The family therapist said that my older sister needed more attention from my parents than they could give -- my dad because he was so distant and my mother because she had another baby (me) so soon and then, just as my older sister was entering adolescence, my baby sister arrived. We couldn't stay in family therapy long, though, even if it probably would have been good for us because my older sister was 18 and refused to go any more. She believed the shrink was persecuting her and blamed her for everything. My mother thought SHE was being blamed. The irony of all this is, I'm the one who has returned to therapy off and on for decades. (And I'm better for it.)
My sister's antipathy toward me hasn't abated with time. Even though we are now in our 50s, she still gets jealous of the time my mother spends with me. She lives 2000 miles away in Los Angeles, and yet the competition continues. Yet when my mom needs help, my sister is conveniently unavailable. She also did something pretty sleazy and unforgivable in regards to my late grandma's estate, and she kisses up to my sick uncle when it suits her because he's a millionaire and I think she's banking on him dying soon. (HA! He has Parkinson's and could linger in agony and depression for years more, so she won't get to cash that inheritance check any time soon.)
Her husband left her. Her kids hate her. She doesn't have any close friends. And no matter how pudgy I get, she somehow manages to be fatter.
She got engaged recently. Her betrothed is a widower in his 60s with a huge family. She's done the rounds of showing off her ring to his huge clan and is embarrassed that she has so little family interested in seeing it, or her. (My kid sister has her own issues with our oldest sister, but let her post them on her own blog.) She came in for the weekend but has been dreading it. My sister's sadness over her sorry family relationships has been depressing my mother, who keeps hoping, hoping, hoping that this new man (or new job, or new car, or new home … whatever) will be the thing that finally makes her oldest daughter happy.

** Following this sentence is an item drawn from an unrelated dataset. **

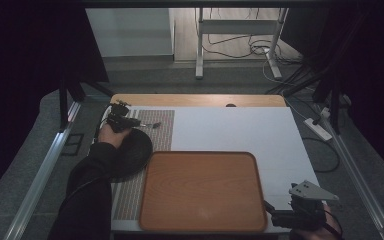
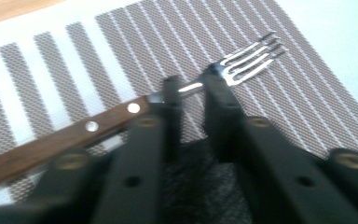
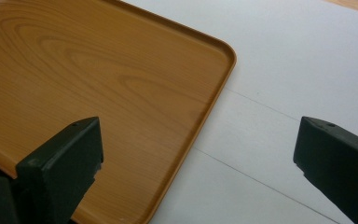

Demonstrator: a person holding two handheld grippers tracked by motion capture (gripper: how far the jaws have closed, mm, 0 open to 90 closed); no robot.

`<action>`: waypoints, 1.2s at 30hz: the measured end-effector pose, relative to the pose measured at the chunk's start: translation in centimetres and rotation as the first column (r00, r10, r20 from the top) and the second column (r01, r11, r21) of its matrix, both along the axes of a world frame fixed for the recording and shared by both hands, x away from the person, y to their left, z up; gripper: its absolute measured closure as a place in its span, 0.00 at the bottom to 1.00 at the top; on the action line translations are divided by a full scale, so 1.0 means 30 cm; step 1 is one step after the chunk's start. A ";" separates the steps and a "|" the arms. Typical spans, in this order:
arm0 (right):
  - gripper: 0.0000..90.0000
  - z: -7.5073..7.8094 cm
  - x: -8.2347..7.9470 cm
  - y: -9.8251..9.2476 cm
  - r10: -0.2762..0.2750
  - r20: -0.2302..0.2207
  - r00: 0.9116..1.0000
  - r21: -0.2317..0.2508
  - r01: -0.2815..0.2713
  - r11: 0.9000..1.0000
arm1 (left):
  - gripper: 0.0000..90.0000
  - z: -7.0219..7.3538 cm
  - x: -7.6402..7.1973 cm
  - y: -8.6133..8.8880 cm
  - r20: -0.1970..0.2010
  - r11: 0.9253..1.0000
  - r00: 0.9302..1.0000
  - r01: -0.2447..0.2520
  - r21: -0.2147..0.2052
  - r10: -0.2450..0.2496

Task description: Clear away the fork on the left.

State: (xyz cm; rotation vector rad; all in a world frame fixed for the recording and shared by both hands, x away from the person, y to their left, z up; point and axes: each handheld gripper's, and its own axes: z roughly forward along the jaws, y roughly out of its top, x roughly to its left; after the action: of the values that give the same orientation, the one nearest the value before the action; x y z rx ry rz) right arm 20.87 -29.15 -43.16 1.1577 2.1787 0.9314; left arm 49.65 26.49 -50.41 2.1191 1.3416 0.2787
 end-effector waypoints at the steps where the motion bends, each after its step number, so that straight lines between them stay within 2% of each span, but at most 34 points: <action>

So last night I did something uncharacteristic. I stopped by my mother's house to meet the fiance and see the ring and then I let them buy me dinner. I was home by 9:00, so the whole ordeal was 5 hours long. And I do mean LOOOOONG. It was awkward, of course. Still, I'm glad I did it. It made my mom so happy to see us together. And besides, how often do you get to save another human being from discomfort and embarrassment?
Don't get me wrong. We aren't going to be buds. I realize that my sister still/eternally has competition and anger issues. I know her patterns, I've had a lifetime to observe them -- when she gets stressed, when life doesn't go her way, she gets mean and vindictive. I am not putting myself in harm's way in the future, just because last night didn't end in bruising and bloodshed.
But I helped her save face and I made my mother happy. And I ordered dessert! (Peppermint ice cream.) I believe that last night just might be my ticket to heaven.